About 500 workers at Pakistan's largest, state-owned telephone company have been detained after they went on strike to thwart a privatisation move, a union leader said yesterday.

Shahid Ayub said the industrial action, launched on Sunday to head off a plan to sell a 26 per cent stake in Pakistan Telecommunication Company Ltd (PTCL) had disrupted more than 200,000 phone lines.

But a top company executive rejected that claim, saying only 500 lines were disrupted by a fire late on Sunday and that most workers turned up for work yesterday.

Ayub said thousands of workers were striking and services were disrupted mainly in the southwestern Baluchistan and the eastern Punjab provinces. He said hundreds of workers staged sit-ins near telephone exchanges in various cities yesterday.

The unions have threatened major disruption of telephone services tomorrow if the share sale, set for June 18, is not scrapped.

Junaid I. Khan, PTCL chief executive, said that telephone facilities were running smoothly, although 500 phone lines were disrupted by a small fire in the eastern city of Lahore. "We suspect the fire is linked to the strike," he said.

"The strike is illegal and disciplinary action will be taken against those participating in it," he said.

Union leader Ayub said that 500 PTCL workers had been arrested in raids across the country.

Authorities have confirmed dozens of arrests, and security forces, including communications engineers, have been deployed at telephone facilities across Pakistan.

The government warned on Sunday that striking workers could be charged under anti-terrorism laws if they "tried to incite violence."

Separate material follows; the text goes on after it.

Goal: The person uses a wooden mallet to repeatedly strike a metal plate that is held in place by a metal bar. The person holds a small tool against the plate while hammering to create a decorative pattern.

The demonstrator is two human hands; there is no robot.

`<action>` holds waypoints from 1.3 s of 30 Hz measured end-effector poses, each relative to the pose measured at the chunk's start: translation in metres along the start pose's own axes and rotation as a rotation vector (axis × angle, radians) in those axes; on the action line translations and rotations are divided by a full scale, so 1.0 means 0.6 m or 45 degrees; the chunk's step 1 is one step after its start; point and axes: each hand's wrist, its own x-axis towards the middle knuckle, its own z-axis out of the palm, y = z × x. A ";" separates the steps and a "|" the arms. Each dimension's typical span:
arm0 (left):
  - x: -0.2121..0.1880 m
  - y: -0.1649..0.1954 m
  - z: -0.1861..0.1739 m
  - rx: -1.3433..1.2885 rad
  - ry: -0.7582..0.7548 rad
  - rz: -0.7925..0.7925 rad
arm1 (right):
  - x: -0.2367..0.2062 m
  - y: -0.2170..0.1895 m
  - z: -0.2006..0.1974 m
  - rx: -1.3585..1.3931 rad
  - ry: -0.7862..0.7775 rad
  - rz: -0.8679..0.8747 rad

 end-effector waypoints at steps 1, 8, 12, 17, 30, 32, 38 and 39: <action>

In Lahore, police chief Tariq Saleem said 24 PTCL employees had been detained under the Maintenance of Public Order Act, under which they can be held for 90 days.

Other police officials, speaking on condition of anonymity because they weren't authorised to comment to journalists, said that in all 60 were in custody in Lahore, many of them workers' relatives who were picked up as workers themselves were not present when police conducted raids on their homes.

Sabir Butt from the PTCL Employees Action Committee accused police of intimidating and harassing workers and their families.

PTCL has defended the proposed sale, saying it would attract capital, new technology and lead to better service.

The company also says it will protect the interests of workers and has recently provided them a hefty pay rise.

Union leaders, however, claim thousands of workers will lose their jobs, and question the need for the privatisation as PTCL currently makes a profit.